Иногда я сидела у его кровати и глядела на него; он лежал с закрытыми глазами, а я гадала, спит ли он или просто предпочитает не говорить со мной. Мне хотелось спросить, не больно ли ему, не видит ли он уже ангелов, может ли заглянуть по ту сторону, не страшно ли ему. Но я не спрашивала. Шерли не допускала и мысли о том, что папа не поправится, и мы все делали вид, что в скором времени ему станет лучше. Мне это совсем не нравилось. Но, несмотря на фальшь, я понимала, что должна уважать ее мнение. В конце концов, именно она денно и нощно находилась при нем и была ему любящей сиделкой.

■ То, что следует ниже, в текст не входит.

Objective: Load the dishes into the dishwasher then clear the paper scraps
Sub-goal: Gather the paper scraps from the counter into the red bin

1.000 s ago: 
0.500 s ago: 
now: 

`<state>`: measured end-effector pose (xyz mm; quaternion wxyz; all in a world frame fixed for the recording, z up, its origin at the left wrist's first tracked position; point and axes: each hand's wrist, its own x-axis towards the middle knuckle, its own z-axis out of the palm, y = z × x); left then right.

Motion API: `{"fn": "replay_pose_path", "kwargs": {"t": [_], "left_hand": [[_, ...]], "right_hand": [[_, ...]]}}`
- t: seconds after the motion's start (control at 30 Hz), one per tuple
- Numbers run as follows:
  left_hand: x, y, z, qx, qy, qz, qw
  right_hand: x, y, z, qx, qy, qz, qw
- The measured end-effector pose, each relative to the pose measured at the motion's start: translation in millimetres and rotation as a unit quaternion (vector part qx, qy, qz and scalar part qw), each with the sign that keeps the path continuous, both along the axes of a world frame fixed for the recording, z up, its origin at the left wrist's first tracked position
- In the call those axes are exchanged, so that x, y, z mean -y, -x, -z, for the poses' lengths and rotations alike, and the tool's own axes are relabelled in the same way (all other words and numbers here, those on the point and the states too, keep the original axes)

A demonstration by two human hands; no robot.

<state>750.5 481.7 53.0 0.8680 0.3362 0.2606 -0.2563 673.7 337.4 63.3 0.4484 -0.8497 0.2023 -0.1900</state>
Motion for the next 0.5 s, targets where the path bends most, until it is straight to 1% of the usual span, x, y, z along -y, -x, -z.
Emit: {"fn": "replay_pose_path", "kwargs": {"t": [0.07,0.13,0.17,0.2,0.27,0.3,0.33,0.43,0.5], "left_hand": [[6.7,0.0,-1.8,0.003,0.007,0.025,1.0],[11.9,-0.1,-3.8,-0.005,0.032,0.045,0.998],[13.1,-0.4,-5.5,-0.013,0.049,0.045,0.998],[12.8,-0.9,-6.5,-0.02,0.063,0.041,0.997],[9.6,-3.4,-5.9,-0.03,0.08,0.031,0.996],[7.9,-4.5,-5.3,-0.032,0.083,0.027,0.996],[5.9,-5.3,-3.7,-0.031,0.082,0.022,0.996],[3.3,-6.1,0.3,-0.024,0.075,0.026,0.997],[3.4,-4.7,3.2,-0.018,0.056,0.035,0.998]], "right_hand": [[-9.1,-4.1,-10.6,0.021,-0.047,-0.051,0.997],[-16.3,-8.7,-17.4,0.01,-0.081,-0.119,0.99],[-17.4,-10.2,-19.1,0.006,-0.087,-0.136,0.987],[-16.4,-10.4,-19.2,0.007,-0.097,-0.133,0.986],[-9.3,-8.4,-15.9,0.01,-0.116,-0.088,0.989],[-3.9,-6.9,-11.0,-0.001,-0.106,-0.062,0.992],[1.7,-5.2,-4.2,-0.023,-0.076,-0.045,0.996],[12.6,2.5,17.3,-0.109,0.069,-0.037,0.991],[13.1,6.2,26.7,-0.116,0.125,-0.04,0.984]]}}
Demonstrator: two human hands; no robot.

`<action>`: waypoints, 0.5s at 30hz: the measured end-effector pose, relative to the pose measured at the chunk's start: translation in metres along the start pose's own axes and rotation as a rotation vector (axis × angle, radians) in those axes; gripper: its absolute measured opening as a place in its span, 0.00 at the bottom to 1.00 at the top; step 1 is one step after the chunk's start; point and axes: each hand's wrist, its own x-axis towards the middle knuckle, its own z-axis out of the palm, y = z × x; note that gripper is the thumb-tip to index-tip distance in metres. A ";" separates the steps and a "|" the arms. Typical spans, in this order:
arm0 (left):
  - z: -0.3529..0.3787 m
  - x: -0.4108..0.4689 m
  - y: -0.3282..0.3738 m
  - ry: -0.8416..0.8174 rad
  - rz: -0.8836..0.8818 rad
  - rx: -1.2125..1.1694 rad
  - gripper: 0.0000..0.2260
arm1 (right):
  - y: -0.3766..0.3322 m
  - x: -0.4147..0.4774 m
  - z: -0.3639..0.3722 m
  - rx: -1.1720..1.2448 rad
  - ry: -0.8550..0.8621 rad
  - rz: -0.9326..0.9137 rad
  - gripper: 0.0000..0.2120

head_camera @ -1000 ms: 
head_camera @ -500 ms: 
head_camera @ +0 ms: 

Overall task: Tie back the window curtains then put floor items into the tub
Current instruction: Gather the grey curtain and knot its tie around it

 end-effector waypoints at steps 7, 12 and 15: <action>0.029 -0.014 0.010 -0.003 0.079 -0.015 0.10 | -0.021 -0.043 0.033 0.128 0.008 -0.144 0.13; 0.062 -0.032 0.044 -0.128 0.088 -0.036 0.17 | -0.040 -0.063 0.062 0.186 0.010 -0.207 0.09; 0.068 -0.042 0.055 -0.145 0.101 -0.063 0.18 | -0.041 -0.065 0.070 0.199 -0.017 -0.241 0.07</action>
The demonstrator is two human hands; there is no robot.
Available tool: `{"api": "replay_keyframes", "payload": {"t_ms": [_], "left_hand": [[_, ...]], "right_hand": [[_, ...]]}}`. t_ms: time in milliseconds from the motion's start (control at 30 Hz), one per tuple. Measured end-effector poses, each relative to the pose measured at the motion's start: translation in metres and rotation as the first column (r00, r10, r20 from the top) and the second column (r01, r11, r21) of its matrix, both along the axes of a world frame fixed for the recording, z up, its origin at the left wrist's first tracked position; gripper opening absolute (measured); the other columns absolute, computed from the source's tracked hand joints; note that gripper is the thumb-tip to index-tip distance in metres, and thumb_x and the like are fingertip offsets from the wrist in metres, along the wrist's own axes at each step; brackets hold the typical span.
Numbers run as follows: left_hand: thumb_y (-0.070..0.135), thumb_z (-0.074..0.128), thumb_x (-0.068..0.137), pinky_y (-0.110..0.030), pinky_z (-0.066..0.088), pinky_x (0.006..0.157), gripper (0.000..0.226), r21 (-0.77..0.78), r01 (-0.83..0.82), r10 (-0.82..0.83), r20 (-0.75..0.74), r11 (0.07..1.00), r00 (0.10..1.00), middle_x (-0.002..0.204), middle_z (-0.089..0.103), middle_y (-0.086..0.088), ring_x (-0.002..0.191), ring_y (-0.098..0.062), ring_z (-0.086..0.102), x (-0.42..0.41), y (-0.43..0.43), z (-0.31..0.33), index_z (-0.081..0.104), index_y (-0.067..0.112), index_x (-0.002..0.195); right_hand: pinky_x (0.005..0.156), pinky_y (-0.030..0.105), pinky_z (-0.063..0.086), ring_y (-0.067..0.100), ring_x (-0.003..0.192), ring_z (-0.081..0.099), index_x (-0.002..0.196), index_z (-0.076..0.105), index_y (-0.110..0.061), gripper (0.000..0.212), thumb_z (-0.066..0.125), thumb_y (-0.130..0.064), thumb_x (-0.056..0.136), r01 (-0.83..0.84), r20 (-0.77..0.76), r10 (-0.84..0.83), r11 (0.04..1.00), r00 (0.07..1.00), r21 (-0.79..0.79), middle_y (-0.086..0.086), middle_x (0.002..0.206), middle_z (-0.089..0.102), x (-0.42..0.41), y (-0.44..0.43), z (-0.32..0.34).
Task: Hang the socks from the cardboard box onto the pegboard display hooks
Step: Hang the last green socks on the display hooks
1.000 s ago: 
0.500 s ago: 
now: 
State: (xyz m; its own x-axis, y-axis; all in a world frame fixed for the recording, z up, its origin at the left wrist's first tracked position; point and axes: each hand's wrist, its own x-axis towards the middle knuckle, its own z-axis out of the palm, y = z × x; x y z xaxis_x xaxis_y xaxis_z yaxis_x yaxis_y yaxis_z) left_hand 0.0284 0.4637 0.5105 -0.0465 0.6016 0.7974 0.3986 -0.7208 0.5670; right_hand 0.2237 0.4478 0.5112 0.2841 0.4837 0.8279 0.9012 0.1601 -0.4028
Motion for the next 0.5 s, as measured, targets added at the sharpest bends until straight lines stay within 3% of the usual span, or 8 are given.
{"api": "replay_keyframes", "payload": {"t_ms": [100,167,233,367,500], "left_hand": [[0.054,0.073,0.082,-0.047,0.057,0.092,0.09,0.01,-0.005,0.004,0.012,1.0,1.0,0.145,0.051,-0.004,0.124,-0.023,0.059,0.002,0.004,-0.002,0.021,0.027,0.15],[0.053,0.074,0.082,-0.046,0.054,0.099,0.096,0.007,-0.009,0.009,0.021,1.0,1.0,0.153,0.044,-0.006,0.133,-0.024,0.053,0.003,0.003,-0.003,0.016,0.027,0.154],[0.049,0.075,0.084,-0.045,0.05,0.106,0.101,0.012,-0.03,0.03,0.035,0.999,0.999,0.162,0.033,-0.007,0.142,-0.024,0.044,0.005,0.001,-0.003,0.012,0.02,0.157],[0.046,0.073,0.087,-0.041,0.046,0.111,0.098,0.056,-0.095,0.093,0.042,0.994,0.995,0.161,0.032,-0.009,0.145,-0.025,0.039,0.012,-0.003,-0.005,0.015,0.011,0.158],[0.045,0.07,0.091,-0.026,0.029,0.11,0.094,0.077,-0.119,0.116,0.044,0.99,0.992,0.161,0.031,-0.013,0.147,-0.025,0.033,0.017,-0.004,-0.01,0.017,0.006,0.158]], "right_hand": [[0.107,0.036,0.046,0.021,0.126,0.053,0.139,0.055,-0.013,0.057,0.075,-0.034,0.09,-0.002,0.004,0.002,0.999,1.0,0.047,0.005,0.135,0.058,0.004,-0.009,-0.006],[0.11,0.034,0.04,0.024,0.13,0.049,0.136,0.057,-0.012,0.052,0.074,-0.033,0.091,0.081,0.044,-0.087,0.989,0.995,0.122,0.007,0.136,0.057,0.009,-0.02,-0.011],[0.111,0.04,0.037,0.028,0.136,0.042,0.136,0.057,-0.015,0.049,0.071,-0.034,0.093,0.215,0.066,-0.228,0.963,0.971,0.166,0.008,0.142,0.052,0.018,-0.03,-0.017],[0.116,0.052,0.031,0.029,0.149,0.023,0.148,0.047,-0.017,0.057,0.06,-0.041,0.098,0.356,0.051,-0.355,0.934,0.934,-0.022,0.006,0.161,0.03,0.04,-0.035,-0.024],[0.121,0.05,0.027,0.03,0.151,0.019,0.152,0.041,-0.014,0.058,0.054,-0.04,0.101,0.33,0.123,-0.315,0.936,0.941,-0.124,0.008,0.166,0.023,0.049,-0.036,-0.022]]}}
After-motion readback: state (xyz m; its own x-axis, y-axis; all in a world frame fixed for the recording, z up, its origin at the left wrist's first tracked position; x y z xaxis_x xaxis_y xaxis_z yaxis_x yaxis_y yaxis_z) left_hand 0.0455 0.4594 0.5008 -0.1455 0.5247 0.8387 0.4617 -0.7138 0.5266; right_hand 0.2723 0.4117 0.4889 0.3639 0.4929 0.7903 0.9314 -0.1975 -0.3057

Однако я нередко задумывалась, кому нужна эта вера – папе или Шерли. Лично я предпочла бы знать о близком конце и заранее подготовиться к прощальному поцелую и последним словам любви. Но только я.
Возможно, всё это не имело значения и мои стремления установить контакт с ним были тщетны. Да и могла ли я ожидать, что сейчас, у самого финиша, он сделает то, чего никогда не делал, станет таким, каким никогда не был? Как я могла говорить с ним о чувствах, когда всё было почти кончено? Хотя я знала, что чувства у него есть. Я видела, как он от души смеялся – в компании своих друзей и когда пропустит стаканчик-другой. Один раз я видела, как он плакал, – когда умер Рузвельт. Он стоял в огороде, а я была совсем маленькой, и он не знал, что я вижу его.

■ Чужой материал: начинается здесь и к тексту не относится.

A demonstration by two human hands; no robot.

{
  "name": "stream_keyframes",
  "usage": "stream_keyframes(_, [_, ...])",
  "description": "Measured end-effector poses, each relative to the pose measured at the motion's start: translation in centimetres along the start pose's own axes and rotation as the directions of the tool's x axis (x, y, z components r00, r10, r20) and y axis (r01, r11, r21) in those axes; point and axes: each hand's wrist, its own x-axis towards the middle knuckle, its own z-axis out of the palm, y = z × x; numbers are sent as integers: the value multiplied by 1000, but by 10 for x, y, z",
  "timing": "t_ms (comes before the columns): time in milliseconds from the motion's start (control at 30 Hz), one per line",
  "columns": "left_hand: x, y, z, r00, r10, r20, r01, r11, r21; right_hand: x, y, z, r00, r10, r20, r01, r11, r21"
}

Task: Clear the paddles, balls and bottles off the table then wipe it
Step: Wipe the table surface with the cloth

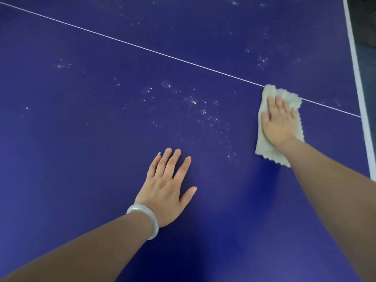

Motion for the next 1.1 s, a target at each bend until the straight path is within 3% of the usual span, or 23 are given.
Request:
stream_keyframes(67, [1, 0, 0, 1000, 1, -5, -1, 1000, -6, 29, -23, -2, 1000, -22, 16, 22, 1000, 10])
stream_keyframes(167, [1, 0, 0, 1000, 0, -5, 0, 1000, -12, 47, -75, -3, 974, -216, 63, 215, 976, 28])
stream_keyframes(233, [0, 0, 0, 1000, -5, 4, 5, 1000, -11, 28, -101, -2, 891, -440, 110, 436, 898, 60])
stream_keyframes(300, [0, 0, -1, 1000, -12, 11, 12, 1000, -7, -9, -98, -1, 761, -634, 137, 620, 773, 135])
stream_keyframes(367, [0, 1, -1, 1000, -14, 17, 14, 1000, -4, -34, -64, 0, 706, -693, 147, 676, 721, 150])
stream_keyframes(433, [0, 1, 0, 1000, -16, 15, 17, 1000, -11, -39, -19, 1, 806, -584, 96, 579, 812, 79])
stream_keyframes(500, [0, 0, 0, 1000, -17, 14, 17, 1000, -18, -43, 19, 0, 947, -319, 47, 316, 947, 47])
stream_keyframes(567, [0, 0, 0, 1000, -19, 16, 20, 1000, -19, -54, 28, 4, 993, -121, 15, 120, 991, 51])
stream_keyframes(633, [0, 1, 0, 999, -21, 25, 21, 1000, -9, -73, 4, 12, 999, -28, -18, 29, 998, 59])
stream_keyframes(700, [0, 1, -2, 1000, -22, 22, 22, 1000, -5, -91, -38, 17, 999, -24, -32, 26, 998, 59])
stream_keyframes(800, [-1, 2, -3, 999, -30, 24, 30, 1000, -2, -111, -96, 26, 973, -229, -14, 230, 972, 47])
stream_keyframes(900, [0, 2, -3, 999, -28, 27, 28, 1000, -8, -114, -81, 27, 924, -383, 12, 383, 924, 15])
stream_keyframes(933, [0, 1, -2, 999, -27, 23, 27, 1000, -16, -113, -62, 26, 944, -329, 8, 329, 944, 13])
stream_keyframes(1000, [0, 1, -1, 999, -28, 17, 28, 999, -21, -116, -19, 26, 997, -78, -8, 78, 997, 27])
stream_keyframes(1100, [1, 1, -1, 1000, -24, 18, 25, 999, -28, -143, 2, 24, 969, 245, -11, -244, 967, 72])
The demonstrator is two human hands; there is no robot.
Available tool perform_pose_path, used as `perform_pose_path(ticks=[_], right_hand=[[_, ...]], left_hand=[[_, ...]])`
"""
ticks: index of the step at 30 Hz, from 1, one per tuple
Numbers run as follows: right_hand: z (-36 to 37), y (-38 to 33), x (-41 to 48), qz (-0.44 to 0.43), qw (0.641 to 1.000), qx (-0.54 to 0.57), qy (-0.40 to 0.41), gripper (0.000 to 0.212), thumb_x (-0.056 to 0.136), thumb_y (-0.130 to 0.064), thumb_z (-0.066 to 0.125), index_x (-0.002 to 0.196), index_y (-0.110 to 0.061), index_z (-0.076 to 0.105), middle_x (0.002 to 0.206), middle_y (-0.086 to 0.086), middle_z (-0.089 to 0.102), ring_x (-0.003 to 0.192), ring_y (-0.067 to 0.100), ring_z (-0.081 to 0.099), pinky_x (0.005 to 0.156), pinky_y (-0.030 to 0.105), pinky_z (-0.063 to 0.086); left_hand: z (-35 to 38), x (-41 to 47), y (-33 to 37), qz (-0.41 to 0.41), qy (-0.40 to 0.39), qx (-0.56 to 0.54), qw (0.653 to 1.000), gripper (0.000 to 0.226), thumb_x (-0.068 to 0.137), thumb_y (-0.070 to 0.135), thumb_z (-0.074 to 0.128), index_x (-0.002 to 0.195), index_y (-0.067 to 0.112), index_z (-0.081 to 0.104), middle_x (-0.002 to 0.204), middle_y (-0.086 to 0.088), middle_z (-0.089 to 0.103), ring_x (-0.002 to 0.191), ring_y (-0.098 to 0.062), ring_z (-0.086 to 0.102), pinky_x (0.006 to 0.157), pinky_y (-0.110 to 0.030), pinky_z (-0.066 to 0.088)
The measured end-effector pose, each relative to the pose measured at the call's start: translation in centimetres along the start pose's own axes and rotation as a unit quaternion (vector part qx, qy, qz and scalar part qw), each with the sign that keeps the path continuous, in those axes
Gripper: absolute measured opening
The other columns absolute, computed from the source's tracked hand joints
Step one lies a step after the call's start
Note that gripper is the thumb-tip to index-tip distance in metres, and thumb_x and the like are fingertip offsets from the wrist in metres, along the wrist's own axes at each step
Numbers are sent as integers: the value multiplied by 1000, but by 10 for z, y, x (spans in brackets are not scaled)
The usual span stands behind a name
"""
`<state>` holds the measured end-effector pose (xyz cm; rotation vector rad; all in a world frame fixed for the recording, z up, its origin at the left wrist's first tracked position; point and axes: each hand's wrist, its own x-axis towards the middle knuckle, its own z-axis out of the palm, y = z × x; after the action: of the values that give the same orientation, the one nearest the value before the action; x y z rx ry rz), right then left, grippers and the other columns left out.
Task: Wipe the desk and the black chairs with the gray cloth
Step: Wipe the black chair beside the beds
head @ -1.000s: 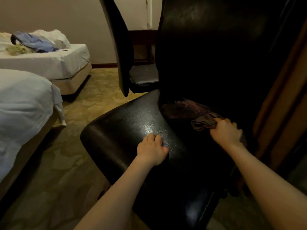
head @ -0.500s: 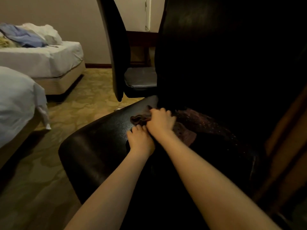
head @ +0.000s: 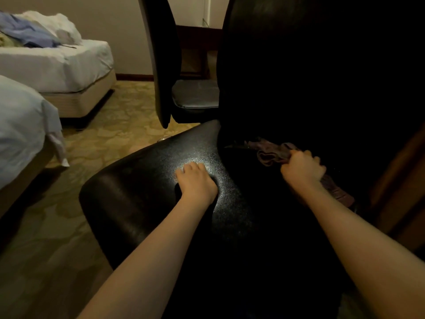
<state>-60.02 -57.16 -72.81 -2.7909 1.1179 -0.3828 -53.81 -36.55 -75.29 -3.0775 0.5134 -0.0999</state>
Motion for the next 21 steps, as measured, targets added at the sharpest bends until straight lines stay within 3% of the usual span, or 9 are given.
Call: perform_pose_path(ticks=[3, 6, 9, 12, 16, 21], right_hand=[[-8, -13, 1, -29, 999, 0, 26, 43, 89, -24, 57, 129, -10, 52, 128, 19, 48, 120, 38, 42, 95, 47, 38], [-10, -63, 4, -73, 995, 40, 48, 42, 88, -24, 54, 130, -18, 53, 127, 16, 51, 119, 36, 45, 96, 44, 40], [1, -122, 12, -129, 988, 76, 22, 39, 86, -27, 54, 125, -24, 56, 127, 11, 54, 119, 33, 49, 95, 40, 41], [28, -153, 18, -164, 986, 16, -19, 39, 88, -27, 55, 126, -20, 54, 132, 10, 49, 122, 31, 43, 97, 42, 37], [35, -145, 38, -136, 990, 23, -15, 42, 88, -26, 55, 128, -17, 52, 135, 11, 45, 124, 32, 40, 98, 43, 34], [23, -80, 63, -63, 998, 14, -10, 45, 89, -24, 55, 131, -11, 49, 135, 14, 44, 125, 35, 40, 99, 45, 34]], left_hand=[[-14, 14, 8, 18, -13, 34, 999, 48, 93, 33, 36, 132, 5, 41, 133, -12, 46, 122, -28, 45, 101, -40, 28], [-16, 27, 19, 57, -6, -10, 998, 44, 92, 28, 39, 130, 7, 43, 132, -13, 47, 122, -28, 46, 100, -40, 29], [-3, 29, 24, 52, 15, -40, 998, 40, 93, 23, 35, 129, 7, 41, 133, -13, 45, 123, -28, 42, 98, -39, 31], [8, 31, 24, 50, 41, -18, 998, 35, 95, 22, 32, 125, 9, 42, 129, -11, 45, 120, -26, 42, 98, -38, 31], [8, 38, 24, 49, 55, -19, 997, 33, 94, 24, 32, 122, 10, 42, 127, -10, 46, 119, -26, 44, 97, -38, 30], [11, 32, 26, 40, 51, -15, 998, 36, 92, 22, 34, 126, 11, 42, 131, -9, 45, 122, -25, 42, 102, -40, 28]])
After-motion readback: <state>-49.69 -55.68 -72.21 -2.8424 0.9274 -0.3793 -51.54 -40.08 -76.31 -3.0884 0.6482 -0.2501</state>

Как-то раз я приехала к нему и увидала, что он сидит в кресле, в своей комнате, накрыв ноги пледом. Он перебрался в ту самую заднюю комнату на первом этаже, где жила я, когда эволюционировала из Барбареллы в общественную деятельницу и навлекла на себя его гнев. Из окна ему был виден его любимый огород. Шерли куда-то уехала по делам, и я поняла, что другого шанса рассказать ему о моих переживаниях может и не представиться.
Я присела у его ног и сказала ему, что он очень мне дорог, и хотя между нами не всё и не всегда шло гладко, я знаю, что он всегда старался быть мне хорошим отцом, и я люблю его за это и прощу прощенья, если огорчала его. Я сказала, как высоко ценю заботу Шерли о нем, которая ухаживала за ним вовсе не из чувства долга; все медсестры говорили, что никогда не видели таких жен, и что бы ни случилось, она навсегда останется членом нашей семьи, и мы постараемся сохранить близкие отношения с ней. Не помню, ответил ли он что-нибудь, помню только, что он заплакал. Я не знаю, тронули его мои признания в любви и просьбы о прощении или он сделал из моих слов вывод, что я предполагаю его близкую кончину, и, возможно, впервые услышал такую прощальную речь.